_Exercise aim:_ Give the number of lines in the data that contain "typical", and nothing more.

_Stored data:_

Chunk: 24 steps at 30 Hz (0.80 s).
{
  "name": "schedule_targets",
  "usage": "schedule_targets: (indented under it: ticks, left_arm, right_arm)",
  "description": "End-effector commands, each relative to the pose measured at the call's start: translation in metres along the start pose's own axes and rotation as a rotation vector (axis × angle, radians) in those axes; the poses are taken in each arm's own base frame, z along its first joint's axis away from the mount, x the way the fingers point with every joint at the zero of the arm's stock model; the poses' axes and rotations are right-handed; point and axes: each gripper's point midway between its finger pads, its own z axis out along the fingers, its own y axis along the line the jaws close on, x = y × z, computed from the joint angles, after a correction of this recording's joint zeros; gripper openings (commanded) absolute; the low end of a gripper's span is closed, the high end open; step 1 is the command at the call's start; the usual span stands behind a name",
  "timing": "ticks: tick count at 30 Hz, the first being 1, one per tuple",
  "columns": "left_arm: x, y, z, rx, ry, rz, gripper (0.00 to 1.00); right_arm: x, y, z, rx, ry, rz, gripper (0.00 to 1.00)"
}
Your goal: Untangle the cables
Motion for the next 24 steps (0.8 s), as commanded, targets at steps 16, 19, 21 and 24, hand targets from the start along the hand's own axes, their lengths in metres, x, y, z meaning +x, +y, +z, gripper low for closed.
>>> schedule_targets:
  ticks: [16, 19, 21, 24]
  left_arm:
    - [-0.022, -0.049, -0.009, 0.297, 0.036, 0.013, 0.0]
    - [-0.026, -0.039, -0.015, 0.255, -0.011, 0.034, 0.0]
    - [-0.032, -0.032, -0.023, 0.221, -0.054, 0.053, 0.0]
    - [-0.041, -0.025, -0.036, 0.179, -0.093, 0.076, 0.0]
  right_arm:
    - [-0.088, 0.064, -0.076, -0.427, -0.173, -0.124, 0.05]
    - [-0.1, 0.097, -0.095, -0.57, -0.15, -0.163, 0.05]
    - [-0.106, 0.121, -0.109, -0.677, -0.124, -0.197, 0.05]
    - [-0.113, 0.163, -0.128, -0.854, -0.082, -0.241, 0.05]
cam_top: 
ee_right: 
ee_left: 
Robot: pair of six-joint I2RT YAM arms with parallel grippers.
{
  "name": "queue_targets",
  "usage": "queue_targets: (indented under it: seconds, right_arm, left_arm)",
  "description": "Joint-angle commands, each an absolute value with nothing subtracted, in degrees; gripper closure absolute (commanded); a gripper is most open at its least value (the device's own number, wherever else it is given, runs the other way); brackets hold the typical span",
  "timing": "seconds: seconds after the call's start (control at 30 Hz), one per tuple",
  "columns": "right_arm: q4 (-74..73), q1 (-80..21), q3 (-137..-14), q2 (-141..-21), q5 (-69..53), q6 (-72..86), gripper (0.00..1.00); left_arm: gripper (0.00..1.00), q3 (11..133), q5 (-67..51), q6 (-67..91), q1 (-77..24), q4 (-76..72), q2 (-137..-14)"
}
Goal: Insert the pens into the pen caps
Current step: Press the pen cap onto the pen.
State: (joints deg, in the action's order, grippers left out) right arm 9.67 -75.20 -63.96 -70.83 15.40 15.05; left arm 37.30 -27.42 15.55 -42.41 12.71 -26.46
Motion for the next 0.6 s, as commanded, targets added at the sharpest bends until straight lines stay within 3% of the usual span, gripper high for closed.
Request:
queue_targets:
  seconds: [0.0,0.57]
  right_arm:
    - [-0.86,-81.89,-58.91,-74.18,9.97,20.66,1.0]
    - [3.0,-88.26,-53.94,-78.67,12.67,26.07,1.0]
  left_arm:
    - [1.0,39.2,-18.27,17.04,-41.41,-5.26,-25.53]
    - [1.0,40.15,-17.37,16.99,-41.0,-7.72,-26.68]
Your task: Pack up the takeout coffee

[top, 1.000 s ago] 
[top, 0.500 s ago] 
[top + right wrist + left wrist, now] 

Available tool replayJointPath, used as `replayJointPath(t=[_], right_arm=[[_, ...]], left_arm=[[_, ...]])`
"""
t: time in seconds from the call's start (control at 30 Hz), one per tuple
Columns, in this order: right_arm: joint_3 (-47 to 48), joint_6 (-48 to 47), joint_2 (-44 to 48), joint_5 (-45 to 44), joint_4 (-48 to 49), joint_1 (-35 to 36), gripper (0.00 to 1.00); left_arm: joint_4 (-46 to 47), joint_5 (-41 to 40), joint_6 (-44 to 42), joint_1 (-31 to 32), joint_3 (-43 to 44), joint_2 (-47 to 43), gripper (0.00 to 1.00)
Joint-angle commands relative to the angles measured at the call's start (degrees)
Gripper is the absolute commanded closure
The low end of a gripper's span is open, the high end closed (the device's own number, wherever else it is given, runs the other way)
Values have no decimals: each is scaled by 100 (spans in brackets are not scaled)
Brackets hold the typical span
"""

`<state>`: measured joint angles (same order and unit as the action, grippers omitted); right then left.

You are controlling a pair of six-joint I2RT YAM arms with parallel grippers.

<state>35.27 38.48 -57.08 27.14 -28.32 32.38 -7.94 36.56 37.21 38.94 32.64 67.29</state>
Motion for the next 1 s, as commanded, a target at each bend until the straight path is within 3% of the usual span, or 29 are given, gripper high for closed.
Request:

_Exercise solution:_ 2